RECORDED INFORMATION: Begin
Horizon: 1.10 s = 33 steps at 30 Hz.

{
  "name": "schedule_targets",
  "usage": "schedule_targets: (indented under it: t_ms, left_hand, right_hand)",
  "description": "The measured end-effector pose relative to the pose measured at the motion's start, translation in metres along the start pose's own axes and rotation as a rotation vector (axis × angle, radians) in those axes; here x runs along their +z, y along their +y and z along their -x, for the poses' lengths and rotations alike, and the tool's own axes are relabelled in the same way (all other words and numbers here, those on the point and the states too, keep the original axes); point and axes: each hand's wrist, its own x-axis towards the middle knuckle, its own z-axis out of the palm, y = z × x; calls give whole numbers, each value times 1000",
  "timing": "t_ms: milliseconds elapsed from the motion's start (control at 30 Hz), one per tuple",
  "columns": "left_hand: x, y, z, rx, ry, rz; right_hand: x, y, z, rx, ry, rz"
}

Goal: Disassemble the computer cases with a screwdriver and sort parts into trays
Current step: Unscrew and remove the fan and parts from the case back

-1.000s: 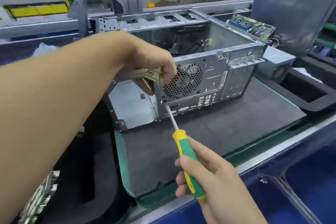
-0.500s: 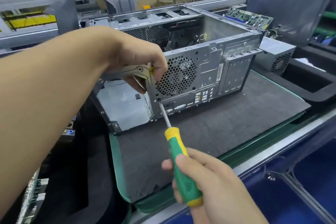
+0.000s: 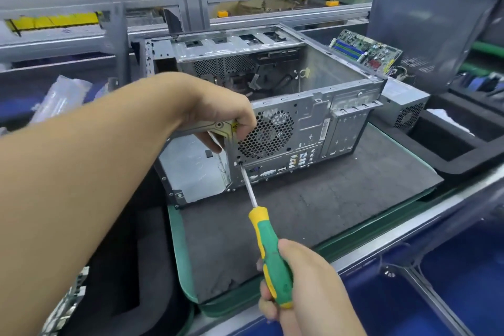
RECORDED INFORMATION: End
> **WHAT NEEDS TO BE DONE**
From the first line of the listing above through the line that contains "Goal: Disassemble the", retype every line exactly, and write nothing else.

> **EXPECTED OUTPUT**
Horizon: 1.10 s = 33 steps at 30 Hz.

{
  "name": "schedule_targets",
  "usage": "schedule_targets: (indented under it: t_ms, left_hand, right_hand)",
  "description": "The measured end-effector pose relative to the pose measured at the motion's start, translation in metres along the start pose's own axes and rotation as a rotation vector (axis × angle, radians) in those axes; here x runs along their +z, y along their +y and z along their -x, for the poses' lengths and rotations alike, and the tool's own axes are relabelled in the same way (all other words and numbers here, those on the point and the states too, keep the original axes); point and axes: each hand's wrist, its own x-axis towards the middle knuckle, its own z-axis out of the palm, y = z × x; calls give whole numbers, each value times 1000",
  "timing": "t_ms: milliseconds elapsed from the motion's start (control at 30 Hz), one per tuple",
  "columns": "left_hand: x, y, z, rx, ry, rz; right_hand: x, y, z, rx, ry, rz"
}

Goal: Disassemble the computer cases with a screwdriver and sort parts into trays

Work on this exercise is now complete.